Ⅳ その場所は
刺された。
そう群像は思った。
事実、《加速剣》は彼の心臓を貫いていた。
殺された。
そう群像は思った。
事実、《加速剣》は彼の心臓を貫いていた。
が、誤認がある。
もし本当に殺されたのなら。
殺された、と。
刺された後に、殺されたと、当たり前のことを思うはずがないのだ。
群像は刺されはしたものの、死んではいない。
先ほどの者は首を跳ねられたが、死んではいない。
そういう能力を《加速剣》は持っている。
そういう能力の『そういう』とは、もちろん人を殺さない能力という意味ではない。
《加速剣》は人から操られている時は人の肉体強化を行い、力を使う。経験値を得る。
そして、人を操るときは、自らの力を強化する。力をため、力を上げる。
今のように、人から血を、血だけを奪って。
《加速剣》の力の代償。
それは決して体を乗っ取られる、ということではない。
《加速剣》はただどん欲に強くなろうとする。
《加速剣》が強くなりすぎると、所持者の体が保たなくなり、死んでしまう。
それだけで、力の代償が支払われたらいい。
だが、それだけではない。
死んでしまったその所持者はしかし立ち続ける。
そして今度は《加速剣》がすべてを斬ることを考え初めて、暴れ出す。
無意識に、無計画に、ただし最強の力に勝つものはいない。
そう、されている。
真実はもちろん、知られているわけではないが、そうされているのだ。
だからその行動は理解していた。
『招かざる者』に対する組織のメンバーは。
白美は群像さえ無事だったということで、ほかのことはどうでもよくなっていた。舞子、こおりも同じ様に思っていた。
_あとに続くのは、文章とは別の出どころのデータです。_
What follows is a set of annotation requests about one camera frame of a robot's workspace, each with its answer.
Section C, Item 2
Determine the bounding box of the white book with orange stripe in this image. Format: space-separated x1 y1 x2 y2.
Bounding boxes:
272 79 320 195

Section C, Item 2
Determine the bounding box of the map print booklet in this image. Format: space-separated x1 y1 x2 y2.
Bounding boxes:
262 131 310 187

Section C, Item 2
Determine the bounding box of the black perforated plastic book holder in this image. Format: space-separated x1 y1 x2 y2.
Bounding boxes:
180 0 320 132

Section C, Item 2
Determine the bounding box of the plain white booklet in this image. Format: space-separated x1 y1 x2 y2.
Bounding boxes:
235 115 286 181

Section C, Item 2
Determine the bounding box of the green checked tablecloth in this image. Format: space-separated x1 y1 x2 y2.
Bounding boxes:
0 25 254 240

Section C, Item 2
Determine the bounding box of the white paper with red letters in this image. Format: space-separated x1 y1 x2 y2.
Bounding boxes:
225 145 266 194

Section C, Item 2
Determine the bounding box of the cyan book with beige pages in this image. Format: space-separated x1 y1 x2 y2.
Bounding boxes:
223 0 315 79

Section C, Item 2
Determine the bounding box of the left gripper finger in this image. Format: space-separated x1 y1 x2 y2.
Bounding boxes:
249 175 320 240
対飛竜組織アズ・ハン・セルはその攻撃と行動に、二の句が継げられなかった。
そしてローズは。
《加速剣》の9回目の能力が解かれ、草原の中へと崩れ落ちた。
《加速剣》は今度こそローズとの融合を経ち、そして。
もともと長かったその剣が、さらに長くなった。
もう一度長くなれば、横幅が太くても耐えられなくなるだろう、というほどの伸びだった。
やっと舞い降りた平穏の陰。
再会できた群像たち。
しかし。
問題はまだ残っている。
彼らは混沌の区域へと、運命のように誘われていく。
ヘリに乗り込み、激戦があった丘から離れていく。
全機で向かう先はアズ・ハン・セル第二訓練上。
静かにヘリの後ろ姿を観察している者がいたことには、誰にも気づく術がなかった。